入江悠監督の映画『AI崩壊』の本編映像が公開された。

『映画「AI崩壊」本編映像(捜査AI「百眼」を起動)』と題された映像は、岩田剛典演じる警察庁理事官の桜庭誠が、大沢たかお演じるAIの開発者・桐生浩介を追い詰めていく場面を捉えたもの。眼鏡をかけ、スーツを着用した桜庭誠の「立ち上げてください」という指示を受けて捜査AI「百眼」が起動されるシーンをはじめ、桜庭誠が「尊敬するAI開発者を追わなければならないのは大変遺憾ですが、これはAI百眼のデビュー戦でもある。力を尽くし、被疑者を逮捕しましょう」と語りかける姿、「百眼」が桐生浩介の情報や過去の映像から位置情報を解析しようとするシーン三浦友和演じる刑事の合田京一が「おいおいすごいなこれ何だ?」と発言する様子などが写し出されている。

岩田は自身の役について「自分で言うのもおこがましいぐらい“天才”な役柄ですが、撮影前に桜庭のルックスを作り上げたことで、現場では僕の気持ちが自然と桜庭のモードに切り替わったんです」とコメント

AIについて学ぶ中で、人の行動履歴や個人情報などのデータが全てAIに掌握され、人間の行動をリアルタイムで把握される未来がすぐ近くまで来ていることを感じたという入江監督は、「監視社会になれば、本作で描かれている世界が現実になる可能性はあると思います。それがいいのか悪いのかは、個人が判断するしかありませんが、知らないことで意図しない世界になることは怖いと思いますね。もしAIが人を選別することが正しいことになるのなら、コンビニに入れない人が出てくるということも起こるかもしれないです」と述べている。
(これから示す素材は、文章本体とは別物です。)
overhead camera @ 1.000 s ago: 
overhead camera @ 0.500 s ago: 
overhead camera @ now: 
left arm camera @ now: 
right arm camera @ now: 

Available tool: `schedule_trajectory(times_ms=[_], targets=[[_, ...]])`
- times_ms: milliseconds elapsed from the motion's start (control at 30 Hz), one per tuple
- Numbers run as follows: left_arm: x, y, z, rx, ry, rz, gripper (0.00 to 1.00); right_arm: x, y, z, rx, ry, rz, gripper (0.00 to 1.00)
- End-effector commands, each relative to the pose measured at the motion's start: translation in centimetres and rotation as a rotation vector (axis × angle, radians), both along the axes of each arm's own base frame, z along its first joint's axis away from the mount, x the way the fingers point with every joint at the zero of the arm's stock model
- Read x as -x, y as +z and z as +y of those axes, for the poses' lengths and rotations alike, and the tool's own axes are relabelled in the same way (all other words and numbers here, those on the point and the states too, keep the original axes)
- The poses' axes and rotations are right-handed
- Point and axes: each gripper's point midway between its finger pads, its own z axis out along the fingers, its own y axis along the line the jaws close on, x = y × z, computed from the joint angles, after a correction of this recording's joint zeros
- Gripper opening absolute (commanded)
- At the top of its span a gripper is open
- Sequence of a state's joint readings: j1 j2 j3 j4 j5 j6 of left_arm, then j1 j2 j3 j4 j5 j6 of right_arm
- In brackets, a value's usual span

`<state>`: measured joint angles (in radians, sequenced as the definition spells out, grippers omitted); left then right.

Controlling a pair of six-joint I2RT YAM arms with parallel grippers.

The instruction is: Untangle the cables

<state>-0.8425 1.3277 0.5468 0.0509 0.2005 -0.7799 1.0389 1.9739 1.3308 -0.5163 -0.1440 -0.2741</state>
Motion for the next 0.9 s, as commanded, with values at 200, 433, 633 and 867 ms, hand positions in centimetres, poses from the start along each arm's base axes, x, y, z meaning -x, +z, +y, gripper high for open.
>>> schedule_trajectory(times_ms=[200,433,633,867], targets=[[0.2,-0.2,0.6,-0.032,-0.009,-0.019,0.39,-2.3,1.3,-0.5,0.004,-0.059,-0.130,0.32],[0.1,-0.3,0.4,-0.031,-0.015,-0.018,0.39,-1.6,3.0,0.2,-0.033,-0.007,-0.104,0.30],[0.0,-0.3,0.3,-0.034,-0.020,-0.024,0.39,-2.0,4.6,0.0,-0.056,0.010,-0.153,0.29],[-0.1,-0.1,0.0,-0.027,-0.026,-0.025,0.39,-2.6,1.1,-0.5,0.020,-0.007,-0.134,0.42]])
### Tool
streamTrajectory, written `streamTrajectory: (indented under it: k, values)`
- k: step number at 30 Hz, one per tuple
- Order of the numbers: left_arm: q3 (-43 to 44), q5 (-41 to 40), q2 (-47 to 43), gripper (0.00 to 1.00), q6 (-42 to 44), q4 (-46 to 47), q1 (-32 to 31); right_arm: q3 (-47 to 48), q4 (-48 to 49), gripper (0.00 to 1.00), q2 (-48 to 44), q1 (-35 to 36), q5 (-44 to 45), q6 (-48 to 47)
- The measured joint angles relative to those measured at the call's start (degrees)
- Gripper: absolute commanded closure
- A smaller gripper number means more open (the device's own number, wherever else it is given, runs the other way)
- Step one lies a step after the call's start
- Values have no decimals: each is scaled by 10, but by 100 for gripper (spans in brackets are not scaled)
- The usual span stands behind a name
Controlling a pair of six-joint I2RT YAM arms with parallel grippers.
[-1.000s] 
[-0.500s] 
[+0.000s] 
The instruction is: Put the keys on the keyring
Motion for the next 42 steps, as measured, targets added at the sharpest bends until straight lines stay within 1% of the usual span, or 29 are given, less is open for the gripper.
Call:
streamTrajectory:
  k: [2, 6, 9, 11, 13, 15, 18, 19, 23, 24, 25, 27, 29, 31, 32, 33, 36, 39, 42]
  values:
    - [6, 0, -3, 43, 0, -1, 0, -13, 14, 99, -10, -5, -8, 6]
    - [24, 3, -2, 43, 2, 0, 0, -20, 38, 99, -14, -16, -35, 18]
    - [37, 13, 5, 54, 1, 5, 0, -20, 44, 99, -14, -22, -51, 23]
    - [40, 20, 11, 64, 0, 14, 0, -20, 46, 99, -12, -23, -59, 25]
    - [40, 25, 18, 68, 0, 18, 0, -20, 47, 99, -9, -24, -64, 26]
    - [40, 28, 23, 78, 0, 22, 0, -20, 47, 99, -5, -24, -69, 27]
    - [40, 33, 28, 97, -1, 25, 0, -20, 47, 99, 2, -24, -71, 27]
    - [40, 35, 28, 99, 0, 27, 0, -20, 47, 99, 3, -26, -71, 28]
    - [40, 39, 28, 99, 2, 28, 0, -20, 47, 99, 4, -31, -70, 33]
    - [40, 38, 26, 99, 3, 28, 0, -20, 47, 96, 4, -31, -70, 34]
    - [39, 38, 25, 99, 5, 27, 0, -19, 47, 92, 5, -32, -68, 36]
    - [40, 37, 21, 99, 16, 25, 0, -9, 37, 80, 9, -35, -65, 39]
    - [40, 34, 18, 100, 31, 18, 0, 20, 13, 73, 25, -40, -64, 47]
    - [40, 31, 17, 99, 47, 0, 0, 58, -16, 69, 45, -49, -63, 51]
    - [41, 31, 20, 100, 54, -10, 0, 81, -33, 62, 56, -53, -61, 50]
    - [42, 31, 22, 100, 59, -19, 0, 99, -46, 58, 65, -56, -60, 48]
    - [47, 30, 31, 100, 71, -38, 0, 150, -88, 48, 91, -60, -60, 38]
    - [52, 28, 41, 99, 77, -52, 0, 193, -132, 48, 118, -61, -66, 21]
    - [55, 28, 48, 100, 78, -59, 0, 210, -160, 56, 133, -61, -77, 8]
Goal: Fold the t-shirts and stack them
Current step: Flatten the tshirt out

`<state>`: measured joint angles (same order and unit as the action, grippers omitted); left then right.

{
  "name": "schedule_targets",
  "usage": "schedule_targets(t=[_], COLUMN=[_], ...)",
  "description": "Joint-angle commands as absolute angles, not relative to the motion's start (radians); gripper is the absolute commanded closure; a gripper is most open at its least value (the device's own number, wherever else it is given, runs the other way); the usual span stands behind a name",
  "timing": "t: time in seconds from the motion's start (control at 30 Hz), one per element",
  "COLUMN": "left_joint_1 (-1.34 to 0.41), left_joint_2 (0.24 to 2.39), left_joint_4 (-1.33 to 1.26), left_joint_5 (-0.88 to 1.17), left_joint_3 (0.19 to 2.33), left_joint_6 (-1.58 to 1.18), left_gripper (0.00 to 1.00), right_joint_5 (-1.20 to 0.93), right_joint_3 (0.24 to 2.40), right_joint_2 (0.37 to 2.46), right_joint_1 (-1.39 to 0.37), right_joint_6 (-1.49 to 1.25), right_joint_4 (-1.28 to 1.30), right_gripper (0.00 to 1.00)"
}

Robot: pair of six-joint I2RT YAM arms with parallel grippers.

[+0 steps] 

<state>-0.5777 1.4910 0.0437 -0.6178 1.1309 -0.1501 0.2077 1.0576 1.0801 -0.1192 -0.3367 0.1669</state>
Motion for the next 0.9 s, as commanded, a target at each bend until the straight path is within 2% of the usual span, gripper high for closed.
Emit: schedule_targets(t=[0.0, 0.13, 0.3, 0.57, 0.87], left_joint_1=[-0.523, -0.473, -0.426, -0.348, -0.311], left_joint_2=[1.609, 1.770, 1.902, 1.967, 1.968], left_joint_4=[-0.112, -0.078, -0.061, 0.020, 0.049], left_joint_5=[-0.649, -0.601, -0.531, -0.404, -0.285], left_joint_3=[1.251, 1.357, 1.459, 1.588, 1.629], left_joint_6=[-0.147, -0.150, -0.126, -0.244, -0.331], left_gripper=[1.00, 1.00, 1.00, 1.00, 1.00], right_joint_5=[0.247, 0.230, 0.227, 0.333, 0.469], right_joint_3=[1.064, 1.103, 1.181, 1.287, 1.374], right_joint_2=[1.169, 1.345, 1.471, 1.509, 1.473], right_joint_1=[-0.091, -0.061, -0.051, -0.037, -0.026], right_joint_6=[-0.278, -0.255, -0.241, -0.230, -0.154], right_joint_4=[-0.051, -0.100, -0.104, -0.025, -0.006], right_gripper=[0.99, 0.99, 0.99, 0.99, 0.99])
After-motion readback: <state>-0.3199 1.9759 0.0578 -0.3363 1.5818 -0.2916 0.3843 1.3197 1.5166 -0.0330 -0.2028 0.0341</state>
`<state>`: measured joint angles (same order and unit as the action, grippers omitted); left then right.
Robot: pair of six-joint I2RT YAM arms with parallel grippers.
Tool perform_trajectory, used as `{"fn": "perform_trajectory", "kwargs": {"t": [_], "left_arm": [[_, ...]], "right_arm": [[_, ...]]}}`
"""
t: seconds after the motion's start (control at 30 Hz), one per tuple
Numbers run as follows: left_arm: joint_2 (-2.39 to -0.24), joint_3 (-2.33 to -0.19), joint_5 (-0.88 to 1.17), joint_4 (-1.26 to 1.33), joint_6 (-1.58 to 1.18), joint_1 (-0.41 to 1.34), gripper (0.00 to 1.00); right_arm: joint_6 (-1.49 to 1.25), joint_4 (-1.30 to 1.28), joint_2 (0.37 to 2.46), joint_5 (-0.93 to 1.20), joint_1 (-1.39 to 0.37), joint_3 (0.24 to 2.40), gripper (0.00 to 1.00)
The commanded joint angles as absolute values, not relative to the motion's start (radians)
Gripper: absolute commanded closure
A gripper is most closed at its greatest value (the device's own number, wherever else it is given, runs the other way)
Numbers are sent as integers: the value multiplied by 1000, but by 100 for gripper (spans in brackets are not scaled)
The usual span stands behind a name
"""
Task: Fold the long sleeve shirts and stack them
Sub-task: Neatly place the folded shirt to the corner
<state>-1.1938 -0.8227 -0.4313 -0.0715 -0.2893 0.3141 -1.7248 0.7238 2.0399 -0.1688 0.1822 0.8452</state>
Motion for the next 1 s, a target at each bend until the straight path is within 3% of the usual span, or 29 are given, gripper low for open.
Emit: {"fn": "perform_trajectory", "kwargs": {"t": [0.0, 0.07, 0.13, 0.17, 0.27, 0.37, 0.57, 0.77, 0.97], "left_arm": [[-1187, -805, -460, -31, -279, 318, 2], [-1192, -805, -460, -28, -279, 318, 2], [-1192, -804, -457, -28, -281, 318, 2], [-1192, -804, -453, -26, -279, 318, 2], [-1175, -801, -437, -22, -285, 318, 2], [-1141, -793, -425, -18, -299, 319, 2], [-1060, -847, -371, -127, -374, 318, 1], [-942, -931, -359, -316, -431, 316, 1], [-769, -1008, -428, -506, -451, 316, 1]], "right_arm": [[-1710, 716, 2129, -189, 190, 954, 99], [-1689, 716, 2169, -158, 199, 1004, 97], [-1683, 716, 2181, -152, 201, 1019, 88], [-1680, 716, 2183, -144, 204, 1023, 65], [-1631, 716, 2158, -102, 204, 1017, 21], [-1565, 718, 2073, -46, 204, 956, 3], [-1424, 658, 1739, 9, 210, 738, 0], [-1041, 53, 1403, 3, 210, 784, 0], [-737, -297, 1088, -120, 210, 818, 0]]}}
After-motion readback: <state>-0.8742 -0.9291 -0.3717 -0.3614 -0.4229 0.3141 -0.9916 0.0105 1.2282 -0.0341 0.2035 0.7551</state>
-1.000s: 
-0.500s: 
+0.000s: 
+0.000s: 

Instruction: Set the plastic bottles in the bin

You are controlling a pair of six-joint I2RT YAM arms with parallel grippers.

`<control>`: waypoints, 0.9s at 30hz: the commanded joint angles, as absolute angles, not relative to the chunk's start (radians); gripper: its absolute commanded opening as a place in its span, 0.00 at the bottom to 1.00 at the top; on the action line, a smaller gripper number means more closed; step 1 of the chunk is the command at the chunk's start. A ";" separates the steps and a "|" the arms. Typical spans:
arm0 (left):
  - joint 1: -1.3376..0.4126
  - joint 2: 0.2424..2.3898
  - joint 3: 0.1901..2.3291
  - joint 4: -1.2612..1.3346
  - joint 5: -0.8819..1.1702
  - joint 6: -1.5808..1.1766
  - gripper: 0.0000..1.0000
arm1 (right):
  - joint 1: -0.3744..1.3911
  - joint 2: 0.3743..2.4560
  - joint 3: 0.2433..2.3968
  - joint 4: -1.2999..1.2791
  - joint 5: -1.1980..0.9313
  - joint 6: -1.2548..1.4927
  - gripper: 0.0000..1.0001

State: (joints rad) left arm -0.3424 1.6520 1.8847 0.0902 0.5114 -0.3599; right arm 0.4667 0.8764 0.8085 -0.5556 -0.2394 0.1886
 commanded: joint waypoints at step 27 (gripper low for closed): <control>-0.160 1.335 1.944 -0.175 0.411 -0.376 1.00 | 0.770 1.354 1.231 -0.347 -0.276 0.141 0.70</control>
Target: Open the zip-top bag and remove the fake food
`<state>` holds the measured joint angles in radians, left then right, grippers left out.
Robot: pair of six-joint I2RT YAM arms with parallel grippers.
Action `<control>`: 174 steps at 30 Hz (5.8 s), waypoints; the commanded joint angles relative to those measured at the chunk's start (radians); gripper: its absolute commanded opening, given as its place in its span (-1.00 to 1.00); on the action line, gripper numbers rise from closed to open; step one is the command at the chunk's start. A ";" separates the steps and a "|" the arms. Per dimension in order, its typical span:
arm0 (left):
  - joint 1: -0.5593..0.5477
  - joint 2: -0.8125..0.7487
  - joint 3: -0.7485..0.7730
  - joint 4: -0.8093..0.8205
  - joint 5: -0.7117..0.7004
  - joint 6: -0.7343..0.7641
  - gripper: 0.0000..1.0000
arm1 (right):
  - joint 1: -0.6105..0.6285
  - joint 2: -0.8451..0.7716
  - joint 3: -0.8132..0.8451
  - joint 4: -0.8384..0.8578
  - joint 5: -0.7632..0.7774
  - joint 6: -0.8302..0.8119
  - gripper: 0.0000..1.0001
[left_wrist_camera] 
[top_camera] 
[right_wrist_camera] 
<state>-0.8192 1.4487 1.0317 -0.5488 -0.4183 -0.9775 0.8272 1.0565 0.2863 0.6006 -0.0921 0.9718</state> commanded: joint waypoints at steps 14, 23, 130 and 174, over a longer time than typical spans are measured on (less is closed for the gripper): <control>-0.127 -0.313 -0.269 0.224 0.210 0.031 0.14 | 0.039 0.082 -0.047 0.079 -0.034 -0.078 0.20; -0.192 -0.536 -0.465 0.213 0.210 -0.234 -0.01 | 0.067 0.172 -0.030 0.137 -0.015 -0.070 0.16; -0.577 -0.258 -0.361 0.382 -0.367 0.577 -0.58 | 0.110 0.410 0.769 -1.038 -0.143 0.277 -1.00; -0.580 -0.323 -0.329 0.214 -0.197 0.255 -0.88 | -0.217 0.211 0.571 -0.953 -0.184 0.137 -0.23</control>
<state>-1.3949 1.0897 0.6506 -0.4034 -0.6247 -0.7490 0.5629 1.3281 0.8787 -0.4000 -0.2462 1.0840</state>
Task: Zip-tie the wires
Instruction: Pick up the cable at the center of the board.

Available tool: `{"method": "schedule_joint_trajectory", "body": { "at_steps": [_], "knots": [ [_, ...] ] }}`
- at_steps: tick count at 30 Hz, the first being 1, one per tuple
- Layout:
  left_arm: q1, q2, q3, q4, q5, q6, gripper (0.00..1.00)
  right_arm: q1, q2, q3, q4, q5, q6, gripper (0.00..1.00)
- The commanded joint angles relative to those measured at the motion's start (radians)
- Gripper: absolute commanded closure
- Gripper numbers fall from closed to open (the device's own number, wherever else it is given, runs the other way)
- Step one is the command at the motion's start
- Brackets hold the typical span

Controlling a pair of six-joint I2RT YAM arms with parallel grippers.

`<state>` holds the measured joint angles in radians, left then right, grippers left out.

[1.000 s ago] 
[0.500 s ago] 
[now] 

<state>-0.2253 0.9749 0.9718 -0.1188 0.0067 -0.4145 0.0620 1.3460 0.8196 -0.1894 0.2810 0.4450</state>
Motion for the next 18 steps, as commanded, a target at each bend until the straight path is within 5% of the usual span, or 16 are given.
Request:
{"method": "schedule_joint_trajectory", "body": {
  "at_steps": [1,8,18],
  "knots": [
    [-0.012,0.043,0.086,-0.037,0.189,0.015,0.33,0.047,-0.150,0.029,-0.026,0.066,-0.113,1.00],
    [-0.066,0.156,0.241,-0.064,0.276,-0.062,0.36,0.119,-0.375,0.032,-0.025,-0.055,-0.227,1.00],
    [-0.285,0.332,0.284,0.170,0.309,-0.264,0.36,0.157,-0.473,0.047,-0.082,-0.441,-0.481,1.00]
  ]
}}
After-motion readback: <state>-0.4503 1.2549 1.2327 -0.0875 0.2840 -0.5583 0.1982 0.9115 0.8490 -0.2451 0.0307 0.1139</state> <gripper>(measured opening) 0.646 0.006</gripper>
1月31日から公開される同作の舞台は、AIが医療や金融、交通、セキュリティーなど国民の生活を支える2030年の日本。ある日突然暴走したAIが、全国民のデジタルデバイスによって蓄積される検索履歴や趣味趣向の情報、行動データ、年齢、遺伝子情報、病歴、犯罪歴、納税額といった膨大な個人情報を分析して「生きる価値がある人間」「生きる価値が無い人間」を選別し、殺戮を開始するというあらすじだ。主題歌はAIの“僕らを待つ場所”。